Javits Wild has arranged a ten-minute meeting with her in two days' time. This can mean only one thing, that he has accepted her project and that everything else is merely a matter of detail.
"I will accept everything, absolutely everything," she repeats.
Obviously, in those ten minutes, Maureen won't have a chance to say a word about what she has been through in the seven years (yes, a quarter of her life) that have gone into making her film. There will be no point in telling him that she went to film school, directed a few commercials, made two short films that were warmly received in various small-town cinemas or in alternative bars in New York. That in order to raise the million dollars needed for a professional production, she had mortgaged the house she inherited from her parents. That this was her one chance because she didn't have another house to mortgage.
She had watched as her fellow students, after much struggling, opted for the comfortable world of commercials--of which there were more and more--or some safe but obscure job in one of the many companies that made TV series. After the warm reception given to her short films, she began to dream of higher things and then there was no stopping her.
She was convinced she had a mission: to make the world a better place for future generations, by getting together with like-minded people, to show that art isn't just a way of entertaining or amusing a lost society; by exposing world leaders as the flawed people they are; by saving the children who were now dying of hunger somewhere in Africa; by speaking out about environmental problems; by putting an end to social injustice.

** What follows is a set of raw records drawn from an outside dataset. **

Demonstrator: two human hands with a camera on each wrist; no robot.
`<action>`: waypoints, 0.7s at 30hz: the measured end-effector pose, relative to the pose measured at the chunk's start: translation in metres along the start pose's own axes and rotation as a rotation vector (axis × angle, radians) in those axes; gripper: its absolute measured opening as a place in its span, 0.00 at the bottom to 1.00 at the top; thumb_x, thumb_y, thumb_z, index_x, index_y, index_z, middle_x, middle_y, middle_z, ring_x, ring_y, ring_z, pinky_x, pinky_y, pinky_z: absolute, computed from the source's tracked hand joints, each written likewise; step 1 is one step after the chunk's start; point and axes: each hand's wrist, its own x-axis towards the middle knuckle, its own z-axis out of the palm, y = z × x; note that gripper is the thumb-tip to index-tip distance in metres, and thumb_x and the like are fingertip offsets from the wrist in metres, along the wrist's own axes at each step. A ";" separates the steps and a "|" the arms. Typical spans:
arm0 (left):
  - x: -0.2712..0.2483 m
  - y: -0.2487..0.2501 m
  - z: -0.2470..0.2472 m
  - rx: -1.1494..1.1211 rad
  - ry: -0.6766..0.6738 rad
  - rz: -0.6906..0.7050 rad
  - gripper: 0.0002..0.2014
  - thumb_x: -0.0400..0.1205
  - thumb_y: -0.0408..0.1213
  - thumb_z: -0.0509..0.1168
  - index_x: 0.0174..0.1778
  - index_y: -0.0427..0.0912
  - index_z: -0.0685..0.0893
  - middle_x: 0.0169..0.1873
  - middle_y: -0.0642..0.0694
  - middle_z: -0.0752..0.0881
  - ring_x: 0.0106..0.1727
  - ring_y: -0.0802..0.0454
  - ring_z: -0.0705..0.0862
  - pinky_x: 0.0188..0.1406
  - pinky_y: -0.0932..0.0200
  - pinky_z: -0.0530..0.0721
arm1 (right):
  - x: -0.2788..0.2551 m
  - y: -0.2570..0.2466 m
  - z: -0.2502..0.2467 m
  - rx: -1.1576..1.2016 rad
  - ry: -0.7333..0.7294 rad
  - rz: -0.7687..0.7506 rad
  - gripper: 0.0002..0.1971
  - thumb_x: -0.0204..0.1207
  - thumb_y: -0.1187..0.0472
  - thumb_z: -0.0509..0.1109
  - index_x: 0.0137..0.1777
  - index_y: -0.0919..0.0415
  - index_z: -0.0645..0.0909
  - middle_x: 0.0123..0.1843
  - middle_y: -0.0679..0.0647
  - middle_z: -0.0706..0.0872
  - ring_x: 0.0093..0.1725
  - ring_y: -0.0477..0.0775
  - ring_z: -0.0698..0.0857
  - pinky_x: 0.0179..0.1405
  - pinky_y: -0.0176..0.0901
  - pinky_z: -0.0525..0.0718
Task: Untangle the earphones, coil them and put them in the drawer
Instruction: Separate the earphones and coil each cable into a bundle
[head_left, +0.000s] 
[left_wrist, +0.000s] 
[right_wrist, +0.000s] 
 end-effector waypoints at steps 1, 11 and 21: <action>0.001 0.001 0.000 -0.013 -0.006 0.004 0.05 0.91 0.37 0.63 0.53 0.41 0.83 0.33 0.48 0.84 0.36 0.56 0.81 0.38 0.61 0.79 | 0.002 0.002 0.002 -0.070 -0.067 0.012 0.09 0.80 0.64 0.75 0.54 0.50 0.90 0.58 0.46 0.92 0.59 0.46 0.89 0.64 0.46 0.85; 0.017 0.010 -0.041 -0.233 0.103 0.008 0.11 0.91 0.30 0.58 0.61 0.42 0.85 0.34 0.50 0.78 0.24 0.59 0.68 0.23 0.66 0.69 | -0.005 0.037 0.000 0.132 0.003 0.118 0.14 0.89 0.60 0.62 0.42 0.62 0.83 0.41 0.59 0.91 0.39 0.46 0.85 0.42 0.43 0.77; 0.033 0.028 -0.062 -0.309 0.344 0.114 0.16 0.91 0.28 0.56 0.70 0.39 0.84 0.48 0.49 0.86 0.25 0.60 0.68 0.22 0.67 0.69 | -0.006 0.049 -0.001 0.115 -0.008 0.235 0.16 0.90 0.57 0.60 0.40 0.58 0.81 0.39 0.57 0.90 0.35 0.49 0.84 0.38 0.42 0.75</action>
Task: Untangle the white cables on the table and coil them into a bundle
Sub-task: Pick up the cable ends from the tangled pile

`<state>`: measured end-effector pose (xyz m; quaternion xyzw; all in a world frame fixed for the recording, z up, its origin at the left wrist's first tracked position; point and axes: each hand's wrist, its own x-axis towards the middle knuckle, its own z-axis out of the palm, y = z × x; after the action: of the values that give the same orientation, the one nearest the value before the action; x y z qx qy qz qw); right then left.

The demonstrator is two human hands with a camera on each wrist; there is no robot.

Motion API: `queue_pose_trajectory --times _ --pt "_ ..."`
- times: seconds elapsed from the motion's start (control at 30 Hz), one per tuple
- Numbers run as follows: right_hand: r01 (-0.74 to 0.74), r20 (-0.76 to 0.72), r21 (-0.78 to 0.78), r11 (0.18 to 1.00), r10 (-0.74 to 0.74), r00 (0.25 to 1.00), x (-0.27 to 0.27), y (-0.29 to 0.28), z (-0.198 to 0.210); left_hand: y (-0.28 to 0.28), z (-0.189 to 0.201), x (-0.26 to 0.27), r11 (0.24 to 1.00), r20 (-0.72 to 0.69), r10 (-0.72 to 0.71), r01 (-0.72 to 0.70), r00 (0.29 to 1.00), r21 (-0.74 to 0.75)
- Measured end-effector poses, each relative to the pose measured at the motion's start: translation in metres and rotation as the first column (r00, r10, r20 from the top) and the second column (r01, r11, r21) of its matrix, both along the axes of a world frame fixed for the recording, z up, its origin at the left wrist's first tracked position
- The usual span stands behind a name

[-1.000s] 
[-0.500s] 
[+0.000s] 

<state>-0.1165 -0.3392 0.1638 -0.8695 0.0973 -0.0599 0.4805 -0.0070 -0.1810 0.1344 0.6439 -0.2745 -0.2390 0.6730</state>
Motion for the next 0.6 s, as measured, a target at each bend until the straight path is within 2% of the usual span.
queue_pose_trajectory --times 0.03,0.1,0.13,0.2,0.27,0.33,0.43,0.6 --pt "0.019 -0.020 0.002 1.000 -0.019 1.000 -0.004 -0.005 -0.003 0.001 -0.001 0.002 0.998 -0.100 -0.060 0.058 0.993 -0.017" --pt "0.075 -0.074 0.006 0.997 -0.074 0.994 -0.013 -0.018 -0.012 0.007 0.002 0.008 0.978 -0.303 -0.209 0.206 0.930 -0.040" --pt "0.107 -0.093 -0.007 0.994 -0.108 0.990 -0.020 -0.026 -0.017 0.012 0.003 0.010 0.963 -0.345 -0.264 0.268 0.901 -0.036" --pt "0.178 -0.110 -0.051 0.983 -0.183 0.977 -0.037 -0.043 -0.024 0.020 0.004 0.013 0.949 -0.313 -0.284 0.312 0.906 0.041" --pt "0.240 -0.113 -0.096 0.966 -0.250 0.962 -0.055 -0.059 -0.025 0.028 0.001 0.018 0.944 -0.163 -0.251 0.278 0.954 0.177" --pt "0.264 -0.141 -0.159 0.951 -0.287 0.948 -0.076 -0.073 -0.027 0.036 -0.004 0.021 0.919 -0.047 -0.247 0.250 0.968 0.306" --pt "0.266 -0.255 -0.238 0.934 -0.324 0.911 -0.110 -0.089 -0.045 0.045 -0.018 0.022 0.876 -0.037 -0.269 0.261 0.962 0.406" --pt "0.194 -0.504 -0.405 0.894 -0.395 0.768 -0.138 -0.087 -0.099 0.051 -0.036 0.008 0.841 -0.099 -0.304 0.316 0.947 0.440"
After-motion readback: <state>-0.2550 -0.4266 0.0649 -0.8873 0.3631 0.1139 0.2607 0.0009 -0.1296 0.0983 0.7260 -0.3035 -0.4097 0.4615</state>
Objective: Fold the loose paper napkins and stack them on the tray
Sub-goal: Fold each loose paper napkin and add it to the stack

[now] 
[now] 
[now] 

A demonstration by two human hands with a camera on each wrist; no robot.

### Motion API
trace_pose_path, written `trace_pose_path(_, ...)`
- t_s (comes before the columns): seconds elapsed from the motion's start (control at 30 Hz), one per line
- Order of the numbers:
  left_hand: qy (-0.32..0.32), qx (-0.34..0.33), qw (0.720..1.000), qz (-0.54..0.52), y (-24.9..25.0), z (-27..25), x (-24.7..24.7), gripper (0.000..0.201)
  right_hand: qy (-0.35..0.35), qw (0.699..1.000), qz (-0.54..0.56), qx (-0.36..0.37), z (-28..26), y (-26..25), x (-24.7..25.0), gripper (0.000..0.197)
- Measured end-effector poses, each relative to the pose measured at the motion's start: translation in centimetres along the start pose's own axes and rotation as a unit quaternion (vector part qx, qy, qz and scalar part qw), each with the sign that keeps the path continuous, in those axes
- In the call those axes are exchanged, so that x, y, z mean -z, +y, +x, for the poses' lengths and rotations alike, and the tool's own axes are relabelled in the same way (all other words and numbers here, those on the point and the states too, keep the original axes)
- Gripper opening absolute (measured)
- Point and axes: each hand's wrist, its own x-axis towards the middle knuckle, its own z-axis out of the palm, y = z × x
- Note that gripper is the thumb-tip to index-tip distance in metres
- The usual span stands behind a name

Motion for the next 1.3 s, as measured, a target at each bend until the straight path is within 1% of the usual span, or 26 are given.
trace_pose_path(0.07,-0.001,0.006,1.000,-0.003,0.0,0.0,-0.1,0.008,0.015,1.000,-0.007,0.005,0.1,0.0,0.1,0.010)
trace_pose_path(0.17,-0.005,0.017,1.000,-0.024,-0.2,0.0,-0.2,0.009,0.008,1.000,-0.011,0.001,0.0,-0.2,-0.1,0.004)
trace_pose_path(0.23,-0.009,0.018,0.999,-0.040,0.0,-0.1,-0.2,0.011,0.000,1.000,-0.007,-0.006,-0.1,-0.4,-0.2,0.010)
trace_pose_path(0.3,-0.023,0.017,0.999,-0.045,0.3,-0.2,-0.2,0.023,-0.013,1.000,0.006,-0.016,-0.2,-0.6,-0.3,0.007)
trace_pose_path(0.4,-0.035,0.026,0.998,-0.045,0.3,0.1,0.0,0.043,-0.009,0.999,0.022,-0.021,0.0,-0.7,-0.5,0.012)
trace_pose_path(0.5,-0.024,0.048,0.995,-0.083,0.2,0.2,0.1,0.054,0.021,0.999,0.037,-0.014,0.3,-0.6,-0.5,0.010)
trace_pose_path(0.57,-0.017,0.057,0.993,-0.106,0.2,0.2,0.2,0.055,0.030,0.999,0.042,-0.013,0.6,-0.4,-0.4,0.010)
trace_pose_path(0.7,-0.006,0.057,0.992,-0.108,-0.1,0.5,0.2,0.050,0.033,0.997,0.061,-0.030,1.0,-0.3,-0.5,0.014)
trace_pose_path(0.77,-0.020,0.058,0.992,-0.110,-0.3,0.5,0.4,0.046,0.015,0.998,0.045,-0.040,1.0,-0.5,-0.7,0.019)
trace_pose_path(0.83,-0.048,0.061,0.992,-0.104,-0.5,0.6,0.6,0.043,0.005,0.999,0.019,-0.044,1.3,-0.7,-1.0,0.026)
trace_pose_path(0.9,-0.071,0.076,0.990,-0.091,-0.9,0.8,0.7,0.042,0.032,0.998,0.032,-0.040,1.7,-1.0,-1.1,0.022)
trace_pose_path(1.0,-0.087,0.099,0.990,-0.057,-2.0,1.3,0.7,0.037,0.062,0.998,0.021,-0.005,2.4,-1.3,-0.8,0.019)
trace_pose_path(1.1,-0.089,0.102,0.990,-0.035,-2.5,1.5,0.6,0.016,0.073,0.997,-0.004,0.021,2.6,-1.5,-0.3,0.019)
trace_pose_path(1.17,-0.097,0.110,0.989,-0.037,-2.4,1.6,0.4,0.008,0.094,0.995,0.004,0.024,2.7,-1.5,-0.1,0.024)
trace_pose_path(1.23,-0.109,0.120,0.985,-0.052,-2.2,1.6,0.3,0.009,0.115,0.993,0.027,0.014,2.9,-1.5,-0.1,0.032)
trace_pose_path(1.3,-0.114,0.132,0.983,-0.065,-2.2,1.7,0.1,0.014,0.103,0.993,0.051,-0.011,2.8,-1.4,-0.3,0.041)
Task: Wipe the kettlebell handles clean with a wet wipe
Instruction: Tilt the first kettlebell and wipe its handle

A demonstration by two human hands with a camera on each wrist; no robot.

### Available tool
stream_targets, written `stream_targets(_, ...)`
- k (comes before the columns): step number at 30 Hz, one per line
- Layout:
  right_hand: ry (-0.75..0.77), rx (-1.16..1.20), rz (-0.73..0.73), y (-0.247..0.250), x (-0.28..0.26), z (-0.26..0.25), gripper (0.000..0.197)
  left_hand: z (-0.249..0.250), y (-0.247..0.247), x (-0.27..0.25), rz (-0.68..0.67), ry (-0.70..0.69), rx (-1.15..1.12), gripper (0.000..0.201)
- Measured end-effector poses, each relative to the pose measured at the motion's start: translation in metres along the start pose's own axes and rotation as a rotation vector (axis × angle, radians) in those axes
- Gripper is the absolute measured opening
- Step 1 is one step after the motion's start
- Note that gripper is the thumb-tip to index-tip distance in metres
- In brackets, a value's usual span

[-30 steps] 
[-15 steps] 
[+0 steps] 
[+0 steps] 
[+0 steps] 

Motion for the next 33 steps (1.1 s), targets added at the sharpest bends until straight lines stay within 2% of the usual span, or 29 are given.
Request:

This was, of course, an ambitious project, but she was sure she would achieve it if only through sheer doggedness. To do this she needed to purify her soul, and so she turned to the four forces that had always guided her: love, death, power, and time. We must love because we are loved by God. We must be conscious of death if we are to have a proper understanding of life. We must struggle in order to grow, but without falling into the trap of the power we gain through that struggle, because we know that such power is worthless. Finally, we must accept that our eternal soul is, at this moment, caught in the web of time with all its opportunities and its limitations.
Caught in the web of time she might be, but she could still work on what gave her pleasure and filled her with enthusiasm. And through her films, she could make her contribution to a world that seemed to be disintegrating around her and could try to change reality and transform human beings.
WHEN HER FATHER DIED, AFTER complaining all his life that he had never had the chance to do what he had always dreamed of doing, she realized something very important: transformations always occur during moments of crisis.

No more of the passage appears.